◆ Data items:
————
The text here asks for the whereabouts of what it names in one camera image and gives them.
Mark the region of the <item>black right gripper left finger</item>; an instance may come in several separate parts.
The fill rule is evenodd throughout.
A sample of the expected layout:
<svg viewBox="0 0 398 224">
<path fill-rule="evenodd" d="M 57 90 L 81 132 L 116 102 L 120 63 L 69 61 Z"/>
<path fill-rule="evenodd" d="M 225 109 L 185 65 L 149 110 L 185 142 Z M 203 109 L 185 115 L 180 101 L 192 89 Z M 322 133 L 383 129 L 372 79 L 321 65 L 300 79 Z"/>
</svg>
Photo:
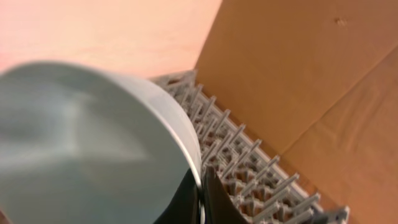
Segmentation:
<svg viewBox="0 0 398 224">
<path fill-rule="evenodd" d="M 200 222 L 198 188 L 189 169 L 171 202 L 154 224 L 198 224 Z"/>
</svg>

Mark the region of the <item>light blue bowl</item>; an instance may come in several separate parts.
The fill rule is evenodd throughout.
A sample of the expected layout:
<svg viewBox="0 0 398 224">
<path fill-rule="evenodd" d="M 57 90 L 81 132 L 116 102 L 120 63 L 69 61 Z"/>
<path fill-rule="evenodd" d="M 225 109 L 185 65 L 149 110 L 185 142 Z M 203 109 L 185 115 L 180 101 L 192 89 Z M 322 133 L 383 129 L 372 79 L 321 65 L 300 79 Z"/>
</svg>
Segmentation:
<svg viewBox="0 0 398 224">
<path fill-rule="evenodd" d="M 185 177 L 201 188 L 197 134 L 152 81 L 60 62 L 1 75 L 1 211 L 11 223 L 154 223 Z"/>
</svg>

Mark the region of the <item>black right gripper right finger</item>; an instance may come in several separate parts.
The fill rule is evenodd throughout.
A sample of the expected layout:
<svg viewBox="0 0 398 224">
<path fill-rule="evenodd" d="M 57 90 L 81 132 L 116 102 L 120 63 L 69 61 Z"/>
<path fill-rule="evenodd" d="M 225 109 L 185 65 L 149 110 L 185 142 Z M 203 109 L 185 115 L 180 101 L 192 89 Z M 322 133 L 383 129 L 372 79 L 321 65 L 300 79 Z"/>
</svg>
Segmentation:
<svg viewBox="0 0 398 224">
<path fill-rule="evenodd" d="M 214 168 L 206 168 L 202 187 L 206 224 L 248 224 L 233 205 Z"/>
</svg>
————
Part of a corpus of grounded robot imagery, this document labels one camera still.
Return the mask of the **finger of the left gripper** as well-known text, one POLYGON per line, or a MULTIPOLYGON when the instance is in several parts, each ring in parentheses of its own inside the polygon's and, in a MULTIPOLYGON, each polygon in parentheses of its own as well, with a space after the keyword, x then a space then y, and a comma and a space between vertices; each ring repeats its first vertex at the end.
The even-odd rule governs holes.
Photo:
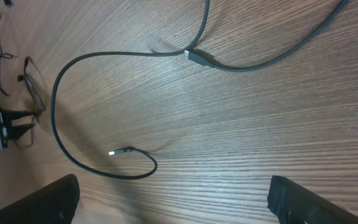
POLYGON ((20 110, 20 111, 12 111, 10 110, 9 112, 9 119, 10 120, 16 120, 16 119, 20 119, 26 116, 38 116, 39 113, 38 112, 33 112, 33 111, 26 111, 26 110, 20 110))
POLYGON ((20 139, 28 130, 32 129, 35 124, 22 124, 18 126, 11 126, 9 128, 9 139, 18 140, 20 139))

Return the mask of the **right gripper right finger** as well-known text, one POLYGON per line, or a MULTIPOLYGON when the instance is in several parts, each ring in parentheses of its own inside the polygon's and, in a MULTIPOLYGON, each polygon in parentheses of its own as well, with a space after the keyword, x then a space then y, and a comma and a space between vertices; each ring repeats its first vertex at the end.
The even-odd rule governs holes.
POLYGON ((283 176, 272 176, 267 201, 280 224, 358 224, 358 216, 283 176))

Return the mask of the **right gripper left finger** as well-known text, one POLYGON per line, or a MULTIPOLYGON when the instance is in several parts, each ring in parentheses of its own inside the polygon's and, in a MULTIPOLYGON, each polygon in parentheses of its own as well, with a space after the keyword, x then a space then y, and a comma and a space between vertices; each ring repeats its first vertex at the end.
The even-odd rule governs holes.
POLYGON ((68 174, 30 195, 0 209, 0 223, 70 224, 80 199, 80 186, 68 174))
————
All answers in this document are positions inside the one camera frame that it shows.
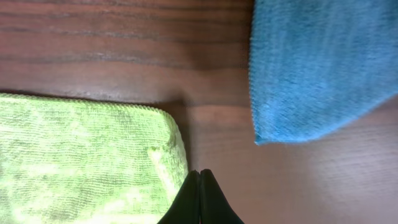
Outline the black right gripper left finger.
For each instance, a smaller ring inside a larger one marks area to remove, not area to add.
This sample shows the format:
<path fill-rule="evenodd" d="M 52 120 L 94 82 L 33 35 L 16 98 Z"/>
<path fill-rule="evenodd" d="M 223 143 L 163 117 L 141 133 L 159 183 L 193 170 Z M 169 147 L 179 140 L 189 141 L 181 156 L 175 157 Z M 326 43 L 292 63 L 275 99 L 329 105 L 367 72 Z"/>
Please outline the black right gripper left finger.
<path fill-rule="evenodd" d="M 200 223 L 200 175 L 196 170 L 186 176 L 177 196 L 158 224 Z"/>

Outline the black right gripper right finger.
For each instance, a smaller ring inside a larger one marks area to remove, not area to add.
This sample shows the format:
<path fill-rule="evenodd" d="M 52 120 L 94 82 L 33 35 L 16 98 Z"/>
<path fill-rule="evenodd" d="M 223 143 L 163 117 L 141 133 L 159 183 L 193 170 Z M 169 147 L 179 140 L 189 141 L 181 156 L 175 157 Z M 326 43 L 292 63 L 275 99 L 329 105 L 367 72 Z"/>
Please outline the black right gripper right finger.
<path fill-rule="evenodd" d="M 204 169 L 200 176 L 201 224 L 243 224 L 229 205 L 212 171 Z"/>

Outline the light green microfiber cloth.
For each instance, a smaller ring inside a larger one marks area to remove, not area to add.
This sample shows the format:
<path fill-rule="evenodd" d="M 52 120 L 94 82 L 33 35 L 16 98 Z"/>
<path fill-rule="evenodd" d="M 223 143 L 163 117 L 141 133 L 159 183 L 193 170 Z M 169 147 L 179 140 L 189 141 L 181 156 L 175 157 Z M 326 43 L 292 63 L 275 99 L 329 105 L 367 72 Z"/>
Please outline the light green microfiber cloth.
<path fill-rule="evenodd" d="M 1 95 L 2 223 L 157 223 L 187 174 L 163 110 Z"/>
————
◆ What the task requires: Determine which lines above include the word "come", and report those lines in full.

◆ Written solution:
Mark the region of the <item>black right gripper left finger</item>; an instance may come in several separate parts.
Mark the region of the <item>light blue bowl</item>; an instance may come in several separate parts.
Mark the region of the <item>black right gripper right finger</item>; an instance may come in several separate parts.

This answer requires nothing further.